Unbedingte Augen

Buchhinweise: Februar 2012 von Wolfgang Behrens
Quelle: http://www.nachtkritik.de/index.php?option=com_content&view=article&id=6590:buchhinweise-februar-2012&catid=100:buecher&Itemid=86

Sie hat sich mehr als rar gemacht in den letzten Jahren. Auf der großen Theaterbühne sah man Jutta Hoffmann zuletzt vor zwölf Jahren, in einer fast schon versunkenen Theaterepoche: als Rosa Luxemburg in Einar Schleefs Inszenierung "Verratenes Volk" am Deutschen Theater Berlin. Die Schauspielkollegin Inge Keller stellt in dem hier anzuzeigenden Buch die "kleine Anfrage", warum man sie denn in keinem Theater mehr erleben könne.
Jutta Hoffmann antwortet 90 Seiten später so: "Schleef fehlt. Er fehlt mir als Regisseur. Er fehlt dem deutschen Theater. Es ist so, als würde eine Säule fehlen, das Dach hängt schief." Es ist natürlich nur die halbe Wahrheit, denn auch im Film ist sie kaum noch zu sehen: Jutta Hoffmann ist einfach eine, die einen enorm hohen Anspruch an ihre Kunst hat. Wird er nicht erfüllt, so steht sie nicht zur Verfügung.
Nicht zuletzt von dieser Unbeugsamkeit erzählt dieses Buch. Und von Zeiten, in denen es nicht gerade ungefährlich war, in künstlerischen Fragen unbeugsam zu sein. 1967 etwa will sie im DEFA-Film "Kleiner Mann - was nun?" die Rolle des Lämmchens durchaus nicht proletarisch anlegen: "Und wenn Ihnen das nicht passt, müssen Sie mich umbesetzen." Die Funktionäre knirschten mit den Zähnen und besetzten sie nicht um - eine bessere als sie hätten sie ohnehin nicht finden können. Denn das seiner selbst bewusste, das bewusst zeigende Spiel beherrschte und beherrscht sie wie keine zweite.

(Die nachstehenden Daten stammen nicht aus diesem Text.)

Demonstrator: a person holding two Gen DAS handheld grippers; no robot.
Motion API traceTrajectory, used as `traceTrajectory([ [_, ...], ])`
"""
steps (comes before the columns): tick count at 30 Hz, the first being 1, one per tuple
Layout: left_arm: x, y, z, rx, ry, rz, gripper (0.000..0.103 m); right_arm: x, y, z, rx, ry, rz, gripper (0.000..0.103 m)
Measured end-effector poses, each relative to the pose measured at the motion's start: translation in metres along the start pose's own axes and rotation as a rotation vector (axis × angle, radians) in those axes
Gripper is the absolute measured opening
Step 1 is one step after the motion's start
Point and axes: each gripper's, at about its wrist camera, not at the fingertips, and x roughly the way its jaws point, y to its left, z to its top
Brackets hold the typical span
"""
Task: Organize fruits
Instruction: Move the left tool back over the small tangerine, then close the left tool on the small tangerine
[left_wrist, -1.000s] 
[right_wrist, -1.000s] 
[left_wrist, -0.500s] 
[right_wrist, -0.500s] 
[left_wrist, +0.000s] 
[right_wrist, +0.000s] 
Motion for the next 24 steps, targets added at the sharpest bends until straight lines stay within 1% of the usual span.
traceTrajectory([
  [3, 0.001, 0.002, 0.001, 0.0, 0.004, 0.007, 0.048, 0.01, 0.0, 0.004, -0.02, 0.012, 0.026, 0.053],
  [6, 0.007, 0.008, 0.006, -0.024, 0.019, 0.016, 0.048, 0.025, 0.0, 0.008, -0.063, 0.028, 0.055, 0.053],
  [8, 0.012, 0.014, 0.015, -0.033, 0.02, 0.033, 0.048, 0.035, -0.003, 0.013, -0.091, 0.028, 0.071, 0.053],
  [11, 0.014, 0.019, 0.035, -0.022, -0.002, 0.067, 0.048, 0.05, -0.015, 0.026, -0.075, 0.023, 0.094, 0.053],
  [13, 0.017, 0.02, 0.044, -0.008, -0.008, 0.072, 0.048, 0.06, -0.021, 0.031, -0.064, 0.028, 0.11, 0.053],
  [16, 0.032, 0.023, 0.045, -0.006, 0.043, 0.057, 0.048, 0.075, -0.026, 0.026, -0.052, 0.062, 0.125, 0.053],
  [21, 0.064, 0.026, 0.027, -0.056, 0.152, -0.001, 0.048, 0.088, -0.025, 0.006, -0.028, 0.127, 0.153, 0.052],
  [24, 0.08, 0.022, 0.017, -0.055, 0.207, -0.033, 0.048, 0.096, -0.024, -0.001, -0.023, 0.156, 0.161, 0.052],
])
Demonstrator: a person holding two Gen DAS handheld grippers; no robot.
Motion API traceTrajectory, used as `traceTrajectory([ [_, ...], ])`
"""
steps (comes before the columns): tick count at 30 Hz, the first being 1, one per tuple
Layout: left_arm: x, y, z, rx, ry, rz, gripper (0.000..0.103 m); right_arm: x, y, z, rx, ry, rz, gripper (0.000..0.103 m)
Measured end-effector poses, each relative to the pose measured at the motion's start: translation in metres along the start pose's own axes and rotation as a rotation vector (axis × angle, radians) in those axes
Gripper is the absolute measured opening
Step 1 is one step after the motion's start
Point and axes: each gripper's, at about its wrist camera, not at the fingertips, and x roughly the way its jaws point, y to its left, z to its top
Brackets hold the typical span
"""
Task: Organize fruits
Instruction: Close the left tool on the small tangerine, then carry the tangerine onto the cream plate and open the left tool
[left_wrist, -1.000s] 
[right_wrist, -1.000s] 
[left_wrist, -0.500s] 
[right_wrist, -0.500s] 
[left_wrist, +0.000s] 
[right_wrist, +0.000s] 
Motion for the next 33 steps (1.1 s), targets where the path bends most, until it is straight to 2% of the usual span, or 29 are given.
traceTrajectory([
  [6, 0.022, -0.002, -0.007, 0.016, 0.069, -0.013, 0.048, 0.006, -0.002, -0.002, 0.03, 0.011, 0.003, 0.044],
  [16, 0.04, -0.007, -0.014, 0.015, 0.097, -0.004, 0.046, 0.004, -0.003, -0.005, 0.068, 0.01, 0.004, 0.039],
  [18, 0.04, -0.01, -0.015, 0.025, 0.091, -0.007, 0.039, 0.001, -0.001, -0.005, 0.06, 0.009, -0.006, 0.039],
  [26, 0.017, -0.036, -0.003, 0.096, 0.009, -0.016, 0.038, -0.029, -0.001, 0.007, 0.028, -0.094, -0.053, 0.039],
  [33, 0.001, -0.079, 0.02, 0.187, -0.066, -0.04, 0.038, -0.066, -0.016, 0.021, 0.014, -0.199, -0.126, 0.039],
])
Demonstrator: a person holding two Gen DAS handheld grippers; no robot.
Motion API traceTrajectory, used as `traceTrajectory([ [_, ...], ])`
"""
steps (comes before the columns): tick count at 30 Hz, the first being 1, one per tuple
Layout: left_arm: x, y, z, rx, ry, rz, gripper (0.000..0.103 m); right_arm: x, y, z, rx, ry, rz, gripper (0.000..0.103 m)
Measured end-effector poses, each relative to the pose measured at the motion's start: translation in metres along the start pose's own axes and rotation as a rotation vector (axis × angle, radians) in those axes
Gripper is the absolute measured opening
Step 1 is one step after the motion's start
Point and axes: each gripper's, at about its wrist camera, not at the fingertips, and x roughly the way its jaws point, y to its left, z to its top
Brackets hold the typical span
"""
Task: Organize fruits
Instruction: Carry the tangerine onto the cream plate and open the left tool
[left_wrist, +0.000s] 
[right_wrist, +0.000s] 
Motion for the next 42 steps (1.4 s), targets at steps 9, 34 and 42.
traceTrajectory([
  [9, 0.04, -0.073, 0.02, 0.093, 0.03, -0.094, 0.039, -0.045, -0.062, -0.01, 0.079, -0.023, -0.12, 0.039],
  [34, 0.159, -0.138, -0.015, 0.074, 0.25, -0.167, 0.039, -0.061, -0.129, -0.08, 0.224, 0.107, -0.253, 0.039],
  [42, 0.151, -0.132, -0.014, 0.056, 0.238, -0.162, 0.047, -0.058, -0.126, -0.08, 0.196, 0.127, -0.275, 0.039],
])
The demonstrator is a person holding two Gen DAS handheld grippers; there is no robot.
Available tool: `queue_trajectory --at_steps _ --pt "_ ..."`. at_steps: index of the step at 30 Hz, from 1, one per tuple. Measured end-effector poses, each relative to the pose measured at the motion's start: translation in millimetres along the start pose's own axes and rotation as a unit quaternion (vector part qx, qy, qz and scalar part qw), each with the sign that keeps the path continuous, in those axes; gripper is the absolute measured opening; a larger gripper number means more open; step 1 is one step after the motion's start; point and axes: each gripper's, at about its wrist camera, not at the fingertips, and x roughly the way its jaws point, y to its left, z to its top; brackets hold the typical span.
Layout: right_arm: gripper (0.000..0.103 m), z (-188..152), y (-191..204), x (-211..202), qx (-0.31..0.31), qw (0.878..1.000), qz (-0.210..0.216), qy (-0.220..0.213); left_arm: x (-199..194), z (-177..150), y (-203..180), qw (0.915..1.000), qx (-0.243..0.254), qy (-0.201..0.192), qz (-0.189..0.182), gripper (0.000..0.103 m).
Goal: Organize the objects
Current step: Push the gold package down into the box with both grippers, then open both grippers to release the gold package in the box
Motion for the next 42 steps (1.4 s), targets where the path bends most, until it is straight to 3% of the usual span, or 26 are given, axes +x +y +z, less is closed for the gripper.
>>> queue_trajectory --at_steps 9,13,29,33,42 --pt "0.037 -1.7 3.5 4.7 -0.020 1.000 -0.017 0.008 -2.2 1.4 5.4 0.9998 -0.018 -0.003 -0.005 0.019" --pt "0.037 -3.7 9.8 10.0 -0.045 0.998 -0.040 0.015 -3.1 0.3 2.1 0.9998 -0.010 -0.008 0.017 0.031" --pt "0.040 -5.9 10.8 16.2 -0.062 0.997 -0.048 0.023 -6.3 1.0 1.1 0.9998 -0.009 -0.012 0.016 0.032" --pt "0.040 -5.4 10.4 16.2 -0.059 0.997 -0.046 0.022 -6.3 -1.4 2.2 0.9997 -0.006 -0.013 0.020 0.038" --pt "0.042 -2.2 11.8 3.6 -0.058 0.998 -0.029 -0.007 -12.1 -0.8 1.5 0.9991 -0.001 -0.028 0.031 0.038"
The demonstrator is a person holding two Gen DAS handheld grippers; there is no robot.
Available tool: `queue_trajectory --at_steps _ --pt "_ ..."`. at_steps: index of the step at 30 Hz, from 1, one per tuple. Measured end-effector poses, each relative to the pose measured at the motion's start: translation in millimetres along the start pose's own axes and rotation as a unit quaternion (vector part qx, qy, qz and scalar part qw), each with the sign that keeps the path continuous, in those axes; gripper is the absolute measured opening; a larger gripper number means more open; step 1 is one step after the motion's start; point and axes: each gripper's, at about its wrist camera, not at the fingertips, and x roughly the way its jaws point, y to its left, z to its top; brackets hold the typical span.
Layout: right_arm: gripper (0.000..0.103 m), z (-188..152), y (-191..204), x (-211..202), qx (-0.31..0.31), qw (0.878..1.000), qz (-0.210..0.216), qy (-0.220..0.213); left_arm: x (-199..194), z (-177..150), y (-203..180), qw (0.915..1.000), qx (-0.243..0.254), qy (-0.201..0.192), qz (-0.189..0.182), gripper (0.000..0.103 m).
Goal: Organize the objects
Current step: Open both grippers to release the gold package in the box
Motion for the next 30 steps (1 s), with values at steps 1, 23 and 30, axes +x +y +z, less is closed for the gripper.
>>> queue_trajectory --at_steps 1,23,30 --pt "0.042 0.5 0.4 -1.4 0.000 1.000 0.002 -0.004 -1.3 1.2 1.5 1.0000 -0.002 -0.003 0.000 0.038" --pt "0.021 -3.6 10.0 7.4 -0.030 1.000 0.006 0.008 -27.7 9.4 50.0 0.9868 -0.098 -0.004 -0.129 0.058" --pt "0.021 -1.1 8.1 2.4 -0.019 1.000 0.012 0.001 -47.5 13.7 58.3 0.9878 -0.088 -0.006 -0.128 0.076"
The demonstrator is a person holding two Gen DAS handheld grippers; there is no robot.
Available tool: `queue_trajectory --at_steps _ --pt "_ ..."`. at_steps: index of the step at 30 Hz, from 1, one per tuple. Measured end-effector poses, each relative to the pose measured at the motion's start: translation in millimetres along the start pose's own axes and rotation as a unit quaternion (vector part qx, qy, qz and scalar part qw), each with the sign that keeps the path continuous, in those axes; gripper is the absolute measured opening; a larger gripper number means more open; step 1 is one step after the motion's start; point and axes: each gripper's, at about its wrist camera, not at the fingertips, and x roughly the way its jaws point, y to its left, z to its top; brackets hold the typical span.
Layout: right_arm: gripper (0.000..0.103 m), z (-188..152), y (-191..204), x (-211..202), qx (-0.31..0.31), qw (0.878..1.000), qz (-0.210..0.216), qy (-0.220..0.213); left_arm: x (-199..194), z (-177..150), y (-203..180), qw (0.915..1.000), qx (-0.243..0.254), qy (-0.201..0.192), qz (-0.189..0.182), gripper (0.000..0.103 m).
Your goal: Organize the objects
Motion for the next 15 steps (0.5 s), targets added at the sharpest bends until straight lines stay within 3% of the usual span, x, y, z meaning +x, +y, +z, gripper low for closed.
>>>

Als Nachschlag zu einer im vergangenen Jahr gezeigten Ausstellung im Filmmuseum Potsdam zeichnet der Band "Jutta Hoffmann. Schauspielerin" chronologisch die Arbeitsbiographie dieser Ausnahmekünstlerin nach: vom mit dem Silbernen Löwen ausgezeichneten DEFA-Star zur gefeierten Theaterschauspielerin bei Dieter Dorn, Peter Zadek und eben Schleef. Im Gespräch festgehaltene eigene Erinnerungen werden dabei von vielfältigem Material ergänzt, von Zeitdokumenten ebenso wie von Ehrbezeigungen ehemaliger Weggefährten. Vor allem aber ist das Buch ein Fest der Schwarzweiß-Fotografie: Von diesen Bildern mag man sich nicht losreißen, und schon gar nicht von diesen "unbedingten Augen" (ein Wort des großen DEFA-Regisseurs Egon Günther) in diesem so unfassbar wachen Mädchengesicht.